**What needs to be done**
Retrieve every line from the records in which the word "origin" occurs.

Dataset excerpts
::::

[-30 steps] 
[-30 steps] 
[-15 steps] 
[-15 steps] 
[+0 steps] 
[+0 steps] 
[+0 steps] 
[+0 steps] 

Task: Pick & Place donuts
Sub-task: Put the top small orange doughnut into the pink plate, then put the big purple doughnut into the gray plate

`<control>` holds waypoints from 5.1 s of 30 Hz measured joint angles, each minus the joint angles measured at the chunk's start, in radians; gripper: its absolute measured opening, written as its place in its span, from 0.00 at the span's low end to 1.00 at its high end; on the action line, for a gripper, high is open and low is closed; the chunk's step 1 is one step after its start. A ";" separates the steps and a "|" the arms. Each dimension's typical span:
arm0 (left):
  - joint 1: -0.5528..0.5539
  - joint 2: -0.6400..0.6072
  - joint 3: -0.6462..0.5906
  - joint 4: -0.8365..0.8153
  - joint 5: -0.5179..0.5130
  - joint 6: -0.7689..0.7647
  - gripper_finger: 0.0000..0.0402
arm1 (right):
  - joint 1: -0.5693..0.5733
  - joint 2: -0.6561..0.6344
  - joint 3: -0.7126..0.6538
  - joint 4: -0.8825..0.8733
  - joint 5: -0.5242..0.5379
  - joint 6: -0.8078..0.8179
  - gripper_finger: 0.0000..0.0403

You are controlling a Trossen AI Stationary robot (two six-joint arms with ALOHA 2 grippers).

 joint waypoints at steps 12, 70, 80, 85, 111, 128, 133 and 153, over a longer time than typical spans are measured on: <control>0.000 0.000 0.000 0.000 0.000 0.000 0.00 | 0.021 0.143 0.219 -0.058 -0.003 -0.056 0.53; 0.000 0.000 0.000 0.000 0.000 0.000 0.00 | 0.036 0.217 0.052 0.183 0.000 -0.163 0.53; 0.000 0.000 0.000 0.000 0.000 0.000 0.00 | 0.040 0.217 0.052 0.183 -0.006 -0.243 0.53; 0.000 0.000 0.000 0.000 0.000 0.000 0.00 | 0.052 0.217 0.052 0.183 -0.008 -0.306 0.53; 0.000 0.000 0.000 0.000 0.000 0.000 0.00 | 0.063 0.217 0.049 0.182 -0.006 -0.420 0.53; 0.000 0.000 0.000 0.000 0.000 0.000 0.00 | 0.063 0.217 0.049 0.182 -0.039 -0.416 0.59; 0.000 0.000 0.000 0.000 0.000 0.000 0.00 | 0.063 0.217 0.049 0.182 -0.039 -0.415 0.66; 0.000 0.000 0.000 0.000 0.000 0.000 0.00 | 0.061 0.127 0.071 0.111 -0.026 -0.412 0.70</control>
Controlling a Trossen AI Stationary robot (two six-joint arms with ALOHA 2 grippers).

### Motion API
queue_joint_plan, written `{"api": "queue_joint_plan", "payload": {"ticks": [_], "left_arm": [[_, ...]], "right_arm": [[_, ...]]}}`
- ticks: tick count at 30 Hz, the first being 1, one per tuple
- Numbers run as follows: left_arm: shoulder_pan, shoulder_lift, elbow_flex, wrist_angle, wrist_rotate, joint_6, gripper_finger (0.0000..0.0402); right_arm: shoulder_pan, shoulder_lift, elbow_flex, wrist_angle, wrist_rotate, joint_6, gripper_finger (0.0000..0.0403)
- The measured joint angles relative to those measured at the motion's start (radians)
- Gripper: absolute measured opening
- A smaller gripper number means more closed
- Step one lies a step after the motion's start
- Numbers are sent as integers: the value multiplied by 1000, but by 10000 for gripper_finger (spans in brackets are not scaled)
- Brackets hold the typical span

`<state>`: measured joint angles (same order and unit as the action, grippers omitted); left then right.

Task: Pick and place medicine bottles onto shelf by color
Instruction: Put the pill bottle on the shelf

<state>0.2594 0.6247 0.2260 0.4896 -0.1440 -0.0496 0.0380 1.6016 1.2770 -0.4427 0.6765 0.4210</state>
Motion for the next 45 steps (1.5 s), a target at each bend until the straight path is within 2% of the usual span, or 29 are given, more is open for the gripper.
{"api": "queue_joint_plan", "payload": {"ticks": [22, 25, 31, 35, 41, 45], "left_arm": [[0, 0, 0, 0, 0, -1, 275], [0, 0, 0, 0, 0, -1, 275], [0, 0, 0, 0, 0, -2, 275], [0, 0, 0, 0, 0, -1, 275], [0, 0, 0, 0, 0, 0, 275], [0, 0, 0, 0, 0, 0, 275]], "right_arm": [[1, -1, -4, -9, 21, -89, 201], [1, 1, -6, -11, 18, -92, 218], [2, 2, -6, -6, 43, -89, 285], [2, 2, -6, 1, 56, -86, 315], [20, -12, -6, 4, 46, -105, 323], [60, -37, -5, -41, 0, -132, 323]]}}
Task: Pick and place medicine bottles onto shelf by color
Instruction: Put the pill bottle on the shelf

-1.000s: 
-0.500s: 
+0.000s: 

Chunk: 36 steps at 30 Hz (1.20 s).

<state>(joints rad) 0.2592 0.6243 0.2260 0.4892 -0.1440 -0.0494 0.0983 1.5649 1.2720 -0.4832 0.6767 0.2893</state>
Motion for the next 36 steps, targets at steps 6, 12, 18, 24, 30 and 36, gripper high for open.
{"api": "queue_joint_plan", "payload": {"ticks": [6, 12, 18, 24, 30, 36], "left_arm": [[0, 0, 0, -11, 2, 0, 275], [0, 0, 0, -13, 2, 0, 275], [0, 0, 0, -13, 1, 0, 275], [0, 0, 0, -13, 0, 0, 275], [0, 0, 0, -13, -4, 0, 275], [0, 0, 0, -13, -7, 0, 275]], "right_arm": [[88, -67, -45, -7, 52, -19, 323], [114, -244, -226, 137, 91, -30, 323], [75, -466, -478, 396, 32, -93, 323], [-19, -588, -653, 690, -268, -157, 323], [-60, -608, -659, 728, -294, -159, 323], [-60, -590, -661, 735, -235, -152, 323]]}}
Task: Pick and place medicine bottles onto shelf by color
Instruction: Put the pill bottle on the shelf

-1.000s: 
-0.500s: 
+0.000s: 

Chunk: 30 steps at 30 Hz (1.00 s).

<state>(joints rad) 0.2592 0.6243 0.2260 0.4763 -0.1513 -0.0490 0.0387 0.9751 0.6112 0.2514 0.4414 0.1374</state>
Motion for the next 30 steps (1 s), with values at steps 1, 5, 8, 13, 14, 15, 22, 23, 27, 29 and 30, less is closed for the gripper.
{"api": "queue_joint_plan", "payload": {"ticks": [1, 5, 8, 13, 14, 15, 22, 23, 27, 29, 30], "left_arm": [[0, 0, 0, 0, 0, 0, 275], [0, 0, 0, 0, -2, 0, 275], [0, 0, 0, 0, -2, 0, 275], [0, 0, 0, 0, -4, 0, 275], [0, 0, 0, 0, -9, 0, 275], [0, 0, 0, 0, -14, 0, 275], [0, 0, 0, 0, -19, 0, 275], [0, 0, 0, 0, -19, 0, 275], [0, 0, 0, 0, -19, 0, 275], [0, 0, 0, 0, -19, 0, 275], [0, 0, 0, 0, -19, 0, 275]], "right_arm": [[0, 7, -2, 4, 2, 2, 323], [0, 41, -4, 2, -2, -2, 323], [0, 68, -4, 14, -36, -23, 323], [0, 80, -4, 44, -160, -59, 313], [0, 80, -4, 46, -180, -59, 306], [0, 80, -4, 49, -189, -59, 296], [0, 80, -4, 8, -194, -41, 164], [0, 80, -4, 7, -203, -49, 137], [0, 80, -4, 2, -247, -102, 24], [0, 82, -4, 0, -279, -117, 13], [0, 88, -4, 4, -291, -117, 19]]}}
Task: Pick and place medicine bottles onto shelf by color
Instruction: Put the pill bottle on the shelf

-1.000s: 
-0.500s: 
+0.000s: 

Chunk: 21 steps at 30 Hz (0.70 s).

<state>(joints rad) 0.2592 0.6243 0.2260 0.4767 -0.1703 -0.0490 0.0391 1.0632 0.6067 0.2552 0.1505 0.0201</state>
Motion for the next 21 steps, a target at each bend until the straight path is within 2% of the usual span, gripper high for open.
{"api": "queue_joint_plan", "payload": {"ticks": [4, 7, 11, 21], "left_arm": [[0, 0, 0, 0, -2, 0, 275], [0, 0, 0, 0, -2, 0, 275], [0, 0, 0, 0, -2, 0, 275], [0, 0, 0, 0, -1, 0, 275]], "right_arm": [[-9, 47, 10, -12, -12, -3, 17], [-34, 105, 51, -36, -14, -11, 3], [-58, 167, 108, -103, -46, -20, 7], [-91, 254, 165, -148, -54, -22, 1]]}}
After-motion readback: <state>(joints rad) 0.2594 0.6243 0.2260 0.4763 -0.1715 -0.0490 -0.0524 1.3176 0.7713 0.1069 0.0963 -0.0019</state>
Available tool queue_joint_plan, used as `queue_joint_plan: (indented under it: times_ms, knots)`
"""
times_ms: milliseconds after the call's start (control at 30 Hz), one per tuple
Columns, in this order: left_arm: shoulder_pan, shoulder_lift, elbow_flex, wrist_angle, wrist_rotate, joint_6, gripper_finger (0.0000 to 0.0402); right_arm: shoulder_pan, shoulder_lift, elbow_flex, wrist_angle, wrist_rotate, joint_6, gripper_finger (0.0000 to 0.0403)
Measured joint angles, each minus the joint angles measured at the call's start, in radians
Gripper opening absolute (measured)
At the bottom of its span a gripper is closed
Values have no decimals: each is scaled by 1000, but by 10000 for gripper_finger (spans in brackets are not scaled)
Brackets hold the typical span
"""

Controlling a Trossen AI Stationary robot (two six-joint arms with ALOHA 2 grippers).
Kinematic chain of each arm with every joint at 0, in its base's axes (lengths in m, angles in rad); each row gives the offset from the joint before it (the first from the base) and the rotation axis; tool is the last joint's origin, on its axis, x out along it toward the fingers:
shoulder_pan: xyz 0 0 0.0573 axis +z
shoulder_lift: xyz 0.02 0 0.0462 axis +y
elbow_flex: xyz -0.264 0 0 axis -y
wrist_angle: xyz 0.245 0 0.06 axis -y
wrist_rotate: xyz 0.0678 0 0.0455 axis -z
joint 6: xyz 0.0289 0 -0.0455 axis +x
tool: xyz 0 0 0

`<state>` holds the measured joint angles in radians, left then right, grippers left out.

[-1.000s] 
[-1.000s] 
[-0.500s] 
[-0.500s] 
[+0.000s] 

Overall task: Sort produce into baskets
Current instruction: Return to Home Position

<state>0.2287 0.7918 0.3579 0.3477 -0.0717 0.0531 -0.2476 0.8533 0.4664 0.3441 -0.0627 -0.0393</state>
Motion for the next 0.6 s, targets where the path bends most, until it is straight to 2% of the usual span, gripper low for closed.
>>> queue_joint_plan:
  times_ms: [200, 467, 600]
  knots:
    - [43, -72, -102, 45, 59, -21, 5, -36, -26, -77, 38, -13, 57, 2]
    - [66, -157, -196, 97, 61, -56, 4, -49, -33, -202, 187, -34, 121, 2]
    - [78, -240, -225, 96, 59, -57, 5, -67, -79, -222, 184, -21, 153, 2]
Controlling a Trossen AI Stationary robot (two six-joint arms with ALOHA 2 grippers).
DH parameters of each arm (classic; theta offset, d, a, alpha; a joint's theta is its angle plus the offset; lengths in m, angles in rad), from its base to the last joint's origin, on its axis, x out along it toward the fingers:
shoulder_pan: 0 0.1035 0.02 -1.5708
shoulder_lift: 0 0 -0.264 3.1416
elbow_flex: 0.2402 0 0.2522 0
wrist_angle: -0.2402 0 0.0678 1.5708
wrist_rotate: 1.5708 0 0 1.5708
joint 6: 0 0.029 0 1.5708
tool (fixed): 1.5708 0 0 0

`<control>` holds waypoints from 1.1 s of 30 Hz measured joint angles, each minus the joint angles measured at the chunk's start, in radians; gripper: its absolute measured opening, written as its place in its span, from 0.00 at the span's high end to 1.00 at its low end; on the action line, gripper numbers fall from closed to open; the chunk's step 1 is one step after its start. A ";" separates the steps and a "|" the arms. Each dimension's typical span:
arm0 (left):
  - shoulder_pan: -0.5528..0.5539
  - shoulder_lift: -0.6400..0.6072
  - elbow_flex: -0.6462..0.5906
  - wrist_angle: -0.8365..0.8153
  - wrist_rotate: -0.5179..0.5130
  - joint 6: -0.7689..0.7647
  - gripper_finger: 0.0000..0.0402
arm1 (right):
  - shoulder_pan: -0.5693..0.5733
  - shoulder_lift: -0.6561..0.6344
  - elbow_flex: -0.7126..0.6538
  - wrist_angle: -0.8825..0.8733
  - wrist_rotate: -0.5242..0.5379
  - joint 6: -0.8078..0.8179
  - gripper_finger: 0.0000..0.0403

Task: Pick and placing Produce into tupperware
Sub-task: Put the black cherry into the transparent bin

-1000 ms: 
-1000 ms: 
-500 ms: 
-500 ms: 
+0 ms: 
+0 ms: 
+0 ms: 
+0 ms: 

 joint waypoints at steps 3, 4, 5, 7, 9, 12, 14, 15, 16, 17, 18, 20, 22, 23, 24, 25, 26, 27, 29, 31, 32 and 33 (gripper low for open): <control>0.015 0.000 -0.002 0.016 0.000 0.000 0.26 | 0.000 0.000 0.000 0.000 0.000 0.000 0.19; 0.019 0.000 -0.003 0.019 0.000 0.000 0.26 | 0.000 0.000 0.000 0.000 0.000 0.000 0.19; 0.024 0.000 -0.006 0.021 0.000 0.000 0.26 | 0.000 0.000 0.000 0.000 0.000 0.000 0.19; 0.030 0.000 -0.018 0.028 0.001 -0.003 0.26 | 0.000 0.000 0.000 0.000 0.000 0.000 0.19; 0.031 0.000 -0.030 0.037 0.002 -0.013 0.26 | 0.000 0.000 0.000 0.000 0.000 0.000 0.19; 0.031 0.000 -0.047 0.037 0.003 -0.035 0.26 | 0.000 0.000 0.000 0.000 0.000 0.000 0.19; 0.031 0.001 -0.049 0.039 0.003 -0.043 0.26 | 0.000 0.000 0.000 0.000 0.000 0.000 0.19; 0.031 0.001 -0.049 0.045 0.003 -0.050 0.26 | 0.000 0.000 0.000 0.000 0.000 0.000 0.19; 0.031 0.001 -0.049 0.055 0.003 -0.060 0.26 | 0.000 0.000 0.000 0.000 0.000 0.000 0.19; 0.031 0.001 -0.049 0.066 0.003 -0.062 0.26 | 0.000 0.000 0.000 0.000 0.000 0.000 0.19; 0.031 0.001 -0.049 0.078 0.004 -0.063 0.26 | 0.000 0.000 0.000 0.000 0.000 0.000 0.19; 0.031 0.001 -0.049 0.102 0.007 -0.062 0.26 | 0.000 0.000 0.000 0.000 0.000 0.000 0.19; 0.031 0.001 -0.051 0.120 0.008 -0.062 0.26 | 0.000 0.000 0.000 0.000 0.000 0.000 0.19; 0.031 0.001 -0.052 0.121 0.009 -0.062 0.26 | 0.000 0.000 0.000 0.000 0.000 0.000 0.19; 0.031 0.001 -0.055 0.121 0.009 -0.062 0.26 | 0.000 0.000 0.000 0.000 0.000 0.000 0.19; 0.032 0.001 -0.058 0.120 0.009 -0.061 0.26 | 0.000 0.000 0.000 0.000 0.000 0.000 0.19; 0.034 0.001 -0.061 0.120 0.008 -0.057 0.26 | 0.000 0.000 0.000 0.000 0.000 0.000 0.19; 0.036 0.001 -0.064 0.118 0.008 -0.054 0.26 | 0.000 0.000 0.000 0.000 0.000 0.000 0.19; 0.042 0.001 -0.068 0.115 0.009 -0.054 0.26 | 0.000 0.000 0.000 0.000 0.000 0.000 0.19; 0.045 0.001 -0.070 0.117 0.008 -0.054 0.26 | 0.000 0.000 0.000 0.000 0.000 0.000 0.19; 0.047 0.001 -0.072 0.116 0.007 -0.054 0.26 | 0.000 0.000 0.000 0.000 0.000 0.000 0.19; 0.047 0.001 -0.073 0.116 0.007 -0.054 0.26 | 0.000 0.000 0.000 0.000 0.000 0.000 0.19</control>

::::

**Answer section**
Kinematic chain of each arm with every joint at 0, in its base's axes (lengths in m, angles in rad); each row gives the offset from the joint before it (the first from the base) and the rotation axis; tool is the last joint's origin, on its axis, x out along it toward the fingers:
DH parameters of each arm (classic; theta offset, d, a, alpha; a joint's theta is its angle plus the offset; lengths in m, angles in rad), from its base to the last joint's origin, on its axis, x out along it toward the fingers:

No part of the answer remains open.